Exercise requirements — Everything in the listing below must be duplicated exactly.

Dataset section —

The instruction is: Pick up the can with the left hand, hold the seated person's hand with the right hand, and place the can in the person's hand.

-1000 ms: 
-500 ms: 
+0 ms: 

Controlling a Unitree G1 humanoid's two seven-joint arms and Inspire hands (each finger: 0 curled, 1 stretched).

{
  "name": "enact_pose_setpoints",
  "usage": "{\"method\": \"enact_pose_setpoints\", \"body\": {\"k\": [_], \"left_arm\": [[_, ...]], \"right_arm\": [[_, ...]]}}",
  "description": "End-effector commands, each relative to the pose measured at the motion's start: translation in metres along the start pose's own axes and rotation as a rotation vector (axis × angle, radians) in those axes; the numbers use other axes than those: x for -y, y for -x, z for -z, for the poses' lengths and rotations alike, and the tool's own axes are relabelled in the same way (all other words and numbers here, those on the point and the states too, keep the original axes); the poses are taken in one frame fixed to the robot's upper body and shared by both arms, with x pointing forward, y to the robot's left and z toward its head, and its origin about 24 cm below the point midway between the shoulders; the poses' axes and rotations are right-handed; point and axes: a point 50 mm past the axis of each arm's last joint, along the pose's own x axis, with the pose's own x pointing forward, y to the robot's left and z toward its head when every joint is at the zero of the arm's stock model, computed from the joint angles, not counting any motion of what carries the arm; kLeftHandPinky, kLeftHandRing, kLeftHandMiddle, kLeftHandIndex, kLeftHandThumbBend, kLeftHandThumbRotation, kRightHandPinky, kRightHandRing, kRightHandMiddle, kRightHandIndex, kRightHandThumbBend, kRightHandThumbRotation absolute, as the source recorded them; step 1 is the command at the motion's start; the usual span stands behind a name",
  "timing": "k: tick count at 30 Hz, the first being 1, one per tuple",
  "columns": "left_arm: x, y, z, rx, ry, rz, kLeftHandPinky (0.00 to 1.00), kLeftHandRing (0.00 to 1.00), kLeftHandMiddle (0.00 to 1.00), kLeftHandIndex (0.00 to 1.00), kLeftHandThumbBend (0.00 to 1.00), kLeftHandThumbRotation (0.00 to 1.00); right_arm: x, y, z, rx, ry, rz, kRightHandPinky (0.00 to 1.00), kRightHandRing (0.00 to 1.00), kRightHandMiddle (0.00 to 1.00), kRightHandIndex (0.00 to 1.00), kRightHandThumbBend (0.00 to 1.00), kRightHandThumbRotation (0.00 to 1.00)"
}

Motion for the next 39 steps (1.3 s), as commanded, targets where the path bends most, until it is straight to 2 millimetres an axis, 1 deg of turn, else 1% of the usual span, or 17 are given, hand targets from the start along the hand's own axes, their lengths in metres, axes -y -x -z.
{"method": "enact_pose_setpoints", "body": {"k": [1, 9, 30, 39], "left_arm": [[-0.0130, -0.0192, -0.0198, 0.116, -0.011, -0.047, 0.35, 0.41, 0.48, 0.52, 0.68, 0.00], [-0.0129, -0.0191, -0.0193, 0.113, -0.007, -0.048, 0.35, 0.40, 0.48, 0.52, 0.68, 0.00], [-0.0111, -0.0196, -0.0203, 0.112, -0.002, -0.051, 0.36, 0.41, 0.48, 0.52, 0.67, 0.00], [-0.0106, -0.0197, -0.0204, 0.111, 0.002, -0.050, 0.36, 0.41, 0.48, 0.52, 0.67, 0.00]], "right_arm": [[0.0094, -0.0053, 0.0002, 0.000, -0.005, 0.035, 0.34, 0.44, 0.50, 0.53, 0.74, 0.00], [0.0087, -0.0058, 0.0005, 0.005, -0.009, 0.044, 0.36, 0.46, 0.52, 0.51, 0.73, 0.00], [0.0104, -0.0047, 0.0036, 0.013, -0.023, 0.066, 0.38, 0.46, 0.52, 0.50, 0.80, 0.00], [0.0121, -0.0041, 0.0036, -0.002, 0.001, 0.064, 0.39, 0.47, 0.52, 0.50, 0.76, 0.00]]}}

Result of the exercise —
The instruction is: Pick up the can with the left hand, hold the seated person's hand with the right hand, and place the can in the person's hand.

-1000 ms: 
-500 ms: 
+0 ms: 

Controlling a Unitree G1 humanoid's two seven-joint arms and Inspire hands (each finger: 0 curled, 1 stretched).

{
  "name": "enact_pose_setpoints",
  "usage": "{\"method\": \"enact_pose_setpoints\", \"body\": {\"k\": [_], \"left_arm\": [[_, ...]], \"right_arm\": [[_, ...]]}}",
  "description": "End-effector commands, each relative to the pose measured at the motion's start: translation in metres along the start pose's own axes and rotation as a rotation vector (axis × angle, radians) in those axes; the numbers use other axes than those: x for -y, y for -x, z for -z, for the poses' lengths and rotations alike, and the tool's own axes are relabelled in the same way (all other words and numbers here, those on the point and the states too, keep the original axes); the poses are taken in one frame fixed to the robot's upper body and shared by both arms, with x pointing forward, y to the robot's left and z toward its head, and its origin about 24 cm below the point midway between the shoulders; the poses' axes and rotations are right-handed; point and axes: a point 50 mm past the axis of each arm's last joint, along the pose's own x axis, with the pose's own x pointing forward, y to the robot's left and z toward its head when every joint is at the zero of the arm's stock model, computed from the joint angles, not counting any motion of what carries the arm; kLeftHandPinky, kLeftHandRing, kLeftHandMiddle, kLeftHandIndex, kLeftHandThumbBend, kLeftHandThumbRotation, kRightHandPinky, kRightHandRing, kRightHandMiddle, kRightHandIndex, kRightHandThumbBend, kRightHandThumbRotation absolute, as the source recorded them; step 1 is the command at the motion's start; the usual span stands behind a name",
  "timing": "k: tick count at 30 Hz, the first being 1, one per tuple",
  "columns": "left_arm: x, y, z, rx, ry, rz, kLeftHandPinky (0.00 to 1.00), kLeftHandRing (0.00 to 1.00), kLeftHandMiddle (0.00 to 1.00), kLeftHandIndex (0.00 to 1.00), kLeftHandThumbBend (0.00 to 1.00), kLeftHandThumbRotation (0.00 to 1.00); right_arm: x, y, z, rx, ry, rz, kRightHandPinky (0.00 to 1.00), kRightHandRing (0.00 to 1.00), kRightHandMiddle (0.00 to 1.00), kRightHandIndex (0.00 to 1.00), kRightHandThumbBend (0.00 to 1.00), kRightHandThumbRotation (0.00 to 1.00)"
}

Motion for the next 39 steps (1.3 s), as commanded, targets where the path bends most, until it is straight to 2 millimetres an axis, 1 deg of turn, else 1% of the usual span, or 17 are given, hand targets from the start along the hand's own axes, their lengths in metres, axes -y -x -z.
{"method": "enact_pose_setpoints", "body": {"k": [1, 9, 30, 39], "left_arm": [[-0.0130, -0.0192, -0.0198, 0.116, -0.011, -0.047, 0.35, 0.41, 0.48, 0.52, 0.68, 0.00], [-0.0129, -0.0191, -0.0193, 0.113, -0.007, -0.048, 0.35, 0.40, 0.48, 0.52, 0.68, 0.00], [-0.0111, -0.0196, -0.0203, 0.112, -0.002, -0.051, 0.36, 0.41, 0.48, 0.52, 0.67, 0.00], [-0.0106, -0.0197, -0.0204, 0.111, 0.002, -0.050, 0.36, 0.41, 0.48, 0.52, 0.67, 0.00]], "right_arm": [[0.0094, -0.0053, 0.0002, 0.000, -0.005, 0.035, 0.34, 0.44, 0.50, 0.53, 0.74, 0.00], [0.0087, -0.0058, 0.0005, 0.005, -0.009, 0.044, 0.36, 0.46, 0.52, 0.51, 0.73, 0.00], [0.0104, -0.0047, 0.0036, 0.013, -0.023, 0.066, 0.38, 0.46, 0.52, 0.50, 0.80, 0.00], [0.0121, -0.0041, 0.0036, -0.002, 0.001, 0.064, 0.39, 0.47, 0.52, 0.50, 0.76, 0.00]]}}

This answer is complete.